La violencia hacia las mujeres, la violencia sexual, dentro y fuera del entorno familiar, es más grave de lo que se ha estimado. La violación, en muchos casos, forma parte de las armas de guerra. Es una de las heridas invisibles con mayor impacto en la salud mental de las víctimas. Vivir con miedo constante, sentirse amenazado permanentemente, sin encontrar alguien en quien confiar, genera angustia, depresión, fobias y alteraciones del sueño, entre otros trastornos mentales. Así es el estrés postraumático. Menos del 1% recibe ayuda psicológica o psiquiátrica. Por añadidura, la mayoría de las personas entrevistadas reportan que la violencia ha afectado su muy precaria economía.
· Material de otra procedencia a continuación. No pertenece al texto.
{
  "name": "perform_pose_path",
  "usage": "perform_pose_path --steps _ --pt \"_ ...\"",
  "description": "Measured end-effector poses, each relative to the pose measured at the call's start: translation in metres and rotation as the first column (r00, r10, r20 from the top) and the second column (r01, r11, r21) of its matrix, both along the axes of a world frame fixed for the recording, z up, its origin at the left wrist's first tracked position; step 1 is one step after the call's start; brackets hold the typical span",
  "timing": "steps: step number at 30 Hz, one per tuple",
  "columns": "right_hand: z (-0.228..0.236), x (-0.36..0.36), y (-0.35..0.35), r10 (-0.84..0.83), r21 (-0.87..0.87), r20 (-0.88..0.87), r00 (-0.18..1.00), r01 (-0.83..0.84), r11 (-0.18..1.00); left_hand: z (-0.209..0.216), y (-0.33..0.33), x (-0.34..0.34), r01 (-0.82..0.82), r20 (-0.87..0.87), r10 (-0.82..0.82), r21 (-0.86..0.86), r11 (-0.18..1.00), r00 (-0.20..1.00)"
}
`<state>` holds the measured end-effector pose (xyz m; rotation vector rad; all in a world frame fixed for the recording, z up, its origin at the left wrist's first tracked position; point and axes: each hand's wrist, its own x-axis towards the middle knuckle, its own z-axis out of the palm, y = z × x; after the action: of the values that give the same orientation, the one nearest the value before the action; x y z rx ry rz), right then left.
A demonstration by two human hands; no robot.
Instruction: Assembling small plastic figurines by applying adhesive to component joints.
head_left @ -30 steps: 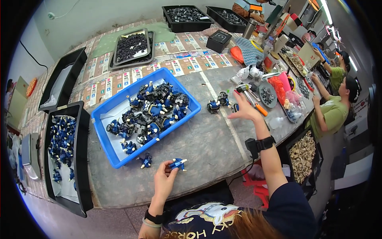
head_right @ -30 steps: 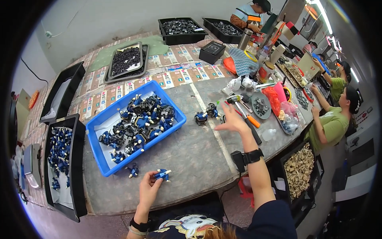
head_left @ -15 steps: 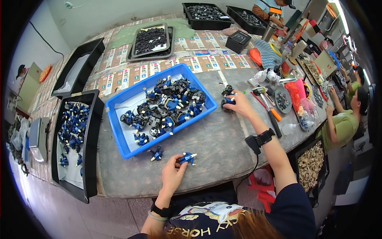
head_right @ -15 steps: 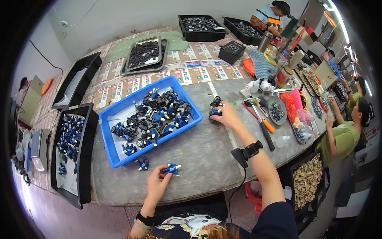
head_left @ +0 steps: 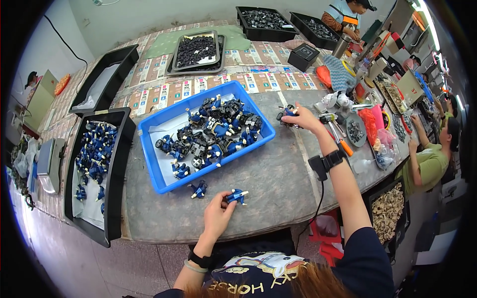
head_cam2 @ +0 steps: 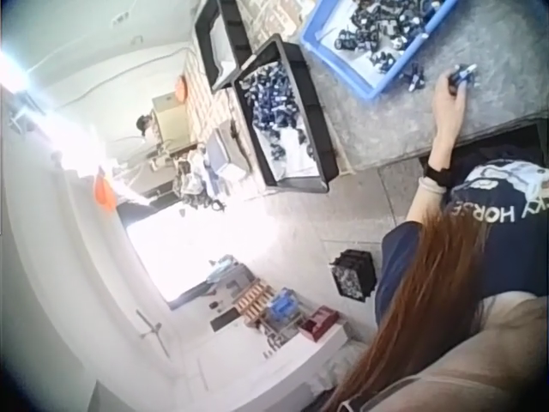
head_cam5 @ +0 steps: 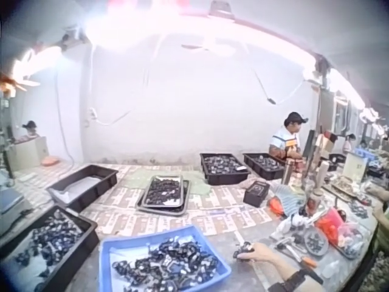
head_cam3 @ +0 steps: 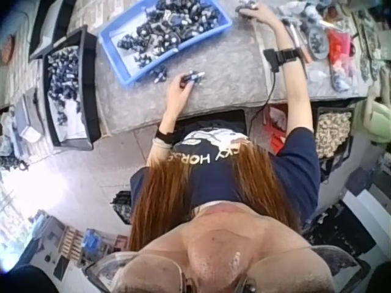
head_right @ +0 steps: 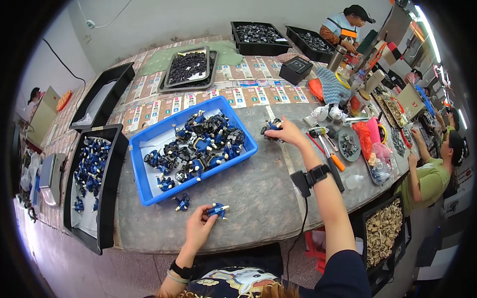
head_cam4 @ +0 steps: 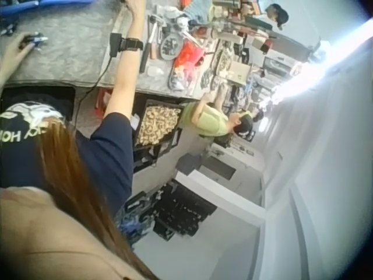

Cuando algún miembro de la familia muere, el rito del velorio, la misa, el sepelio, propician expresiones de afecto y solidaridad de familiares y amigos, de vecinos e incluso de algunas autoridades. Todo ello permite iniciar el largo proceso del duelo que, con el tiempo, ayuda a asimilar el impacto de la pérdida, a sobreponerse. Pero cuando no hay cuerpo que la acredite, cuando la muerte sólo se intuye pero no se constata, la reacción es otra. No hay espacio para compartir el dolor. El temor prevalece sobre la solidaridad, los deudos quedan aislados entre la incertidumbre, la negación, la esperanza, el coraje y la frustración. El proceso del duelo no fluye, se pasma. La mente se paraliza. Surgen entonces el resentimiento, la necesidad de encontrar la evidencia que permita cerrar el capítulo terrible del dolor que no cede y de identificar a los culpables para que se haga justicia. Hasta ahora nadie ha sido sentenciado por lo ocurrido. Ayotzinapa no se olvida. ¿Podrán sanar las heridas de los familiares y deudos de los 43 estudiantes, y de los miles que han desaparecido en los últimos años?